Awww pollys a big girl now! Jasper's becoming a very confident boy now....snip snippity snip in a couple of months or so, luckily he's not doing the humpy hump yet x


Sent from my iPhone using Tapatalk


----------



## Cat 53 (Aug 26, 2012)

Ah! Miss Polly all grown up. Max too is not into humping yet. Just goes to show even in the canine world the girls mature first!


----------



## Toffin (Aug 8, 2012)

And here she is modelling her naughty pants...










It'll be the catwalk next 

Toffin
x

P.S. She's just managed to get them off!
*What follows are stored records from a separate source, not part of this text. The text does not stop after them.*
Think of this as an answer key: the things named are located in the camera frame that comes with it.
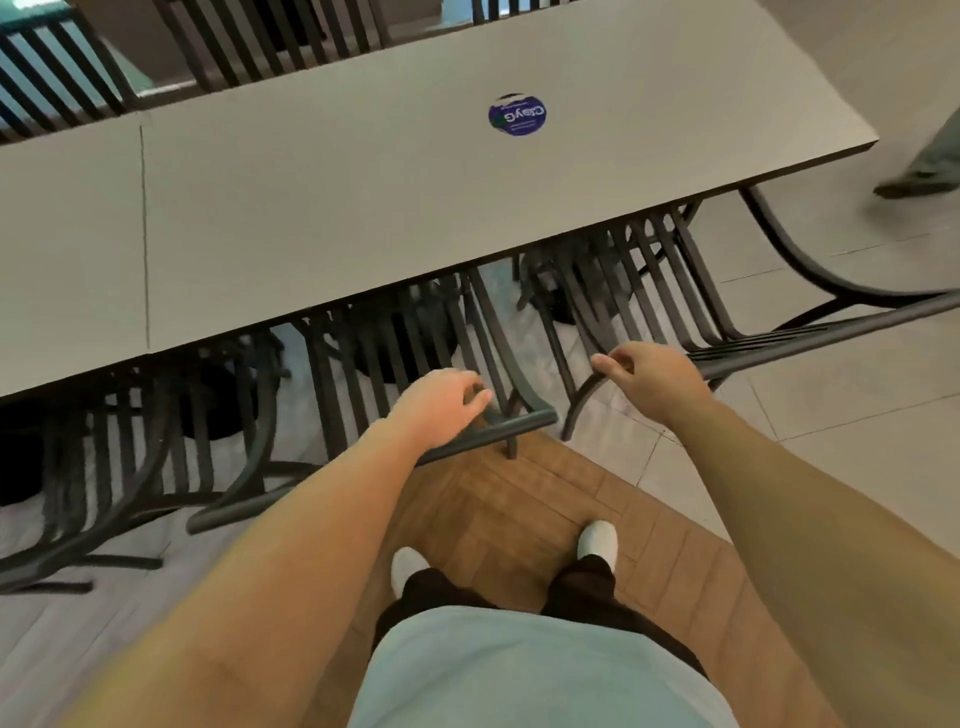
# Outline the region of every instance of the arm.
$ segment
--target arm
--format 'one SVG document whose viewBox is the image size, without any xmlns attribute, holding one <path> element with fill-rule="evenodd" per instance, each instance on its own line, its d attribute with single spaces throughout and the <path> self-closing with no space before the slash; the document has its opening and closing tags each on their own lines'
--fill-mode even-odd
<svg viewBox="0 0 960 728">
<path fill-rule="evenodd" d="M 62 722 L 295 726 L 347 631 L 403 483 L 491 400 L 479 376 L 418 380 L 386 420 L 257 519 Z"/>
<path fill-rule="evenodd" d="M 960 716 L 960 561 L 715 401 L 693 364 L 628 344 L 593 366 L 672 429 L 757 593 L 853 726 Z"/>
</svg>

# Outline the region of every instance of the blue sticker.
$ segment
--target blue sticker
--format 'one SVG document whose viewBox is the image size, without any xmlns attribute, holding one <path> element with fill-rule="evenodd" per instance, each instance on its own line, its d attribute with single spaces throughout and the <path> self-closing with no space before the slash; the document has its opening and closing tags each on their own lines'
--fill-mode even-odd
<svg viewBox="0 0 960 728">
<path fill-rule="evenodd" d="M 536 96 L 508 93 L 490 107 L 490 125 L 510 136 L 533 133 L 546 121 L 546 106 Z"/>
</svg>

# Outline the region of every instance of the black pants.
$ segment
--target black pants
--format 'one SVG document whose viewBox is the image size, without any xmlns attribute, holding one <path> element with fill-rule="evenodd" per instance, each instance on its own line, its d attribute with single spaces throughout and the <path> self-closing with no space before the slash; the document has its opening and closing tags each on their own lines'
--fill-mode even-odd
<svg viewBox="0 0 960 728">
<path fill-rule="evenodd" d="M 685 644 L 614 599 L 615 586 L 616 579 L 610 565 L 600 556 L 590 554 L 554 577 L 540 613 L 545 617 L 644 635 L 707 677 L 700 661 Z M 403 596 L 380 615 L 373 633 L 373 648 L 376 649 L 383 636 L 405 619 L 448 605 L 498 609 L 477 592 L 454 585 L 439 569 L 418 571 L 407 581 Z"/>
</svg>

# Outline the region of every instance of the hand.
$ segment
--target hand
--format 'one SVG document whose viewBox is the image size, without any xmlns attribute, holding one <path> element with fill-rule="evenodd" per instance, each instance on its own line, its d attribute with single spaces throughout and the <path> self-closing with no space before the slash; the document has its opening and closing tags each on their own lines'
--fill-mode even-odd
<svg viewBox="0 0 960 728">
<path fill-rule="evenodd" d="M 616 384 L 641 415 L 671 429 L 671 420 L 686 405 L 713 396 L 693 362 L 662 344 L 632 341 L 610 356 L 594 354 L 590 364 Z"/>
<path fill-rule="evenodd" d="M 482 387 L 476 372 L 436 369 L 410 385 L 387 420 L 412 435 L 424 452 L 438 448 L 460 434 L 490 404 L 493 392 Z"/>
</svg>

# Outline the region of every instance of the table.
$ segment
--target table
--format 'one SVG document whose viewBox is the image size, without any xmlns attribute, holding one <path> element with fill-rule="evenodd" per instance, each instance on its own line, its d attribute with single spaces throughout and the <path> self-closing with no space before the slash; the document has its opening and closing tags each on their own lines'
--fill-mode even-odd
<svg viewBox="0 0 960 728">
<path fill-rule="evenodd" d="M 147 351 L 140 125 L 0 149 L 0 396 Z"/>
<path fill-rule="evenodd" d="M 532 94 L 546 120 L 497 131 Z M 150 350 L 869 148 L 753 0 L 581 0 L 145 114 Z"/>
</svg>
What a tinker!


----------



## JasperBlack (Sep 1, 2012)

Lol, bless her  x


Sent from my iPhone using Tapatalk


----------



## TraceyT33 (Jun 25, 2012)

ahhh Millie was 6 months 6 days when she came into season, couldn't believe it. it was boxing day! she was ok, coped well and we too bought those pants. the vet couldn't believe she had come into season when she did, i was shocked as expected it to happen 7-8 months.


----------



## Toffin (Aug 8, 2012)

Ah, poor Millie, that seems so very young.

Toffin
x


----------



## Marzi (Sep 17, 2012)

Miss Polly looks beautiful from the back, with her neat knickers on... 
Hope the next 3 weeks go by quickly and safely for your girl.


----------



## Skyesdog (Jun 7, 2012)

Oh bless, Polly is a little lady now!! She looks to have grown a lot since I last saw her. I hope she isn't too knocked by the hormones and that she doesn't manage to escape from her pants too often!! Good luck! Catch up soon, N xxx


----------



## Toffin (Aug 8, 2012)

Yes, she's grown quite a bit! And her tail is fab - we suffered terribly from tail envy and thought hers would never attain the fantastic length or width or hairiness of other dogs we saw. But now she has a long, wide, hairy tail 

We're next up towards the end of April so will get in touch to meet up - it would be great to see you and Lola again. P will be well out of season then.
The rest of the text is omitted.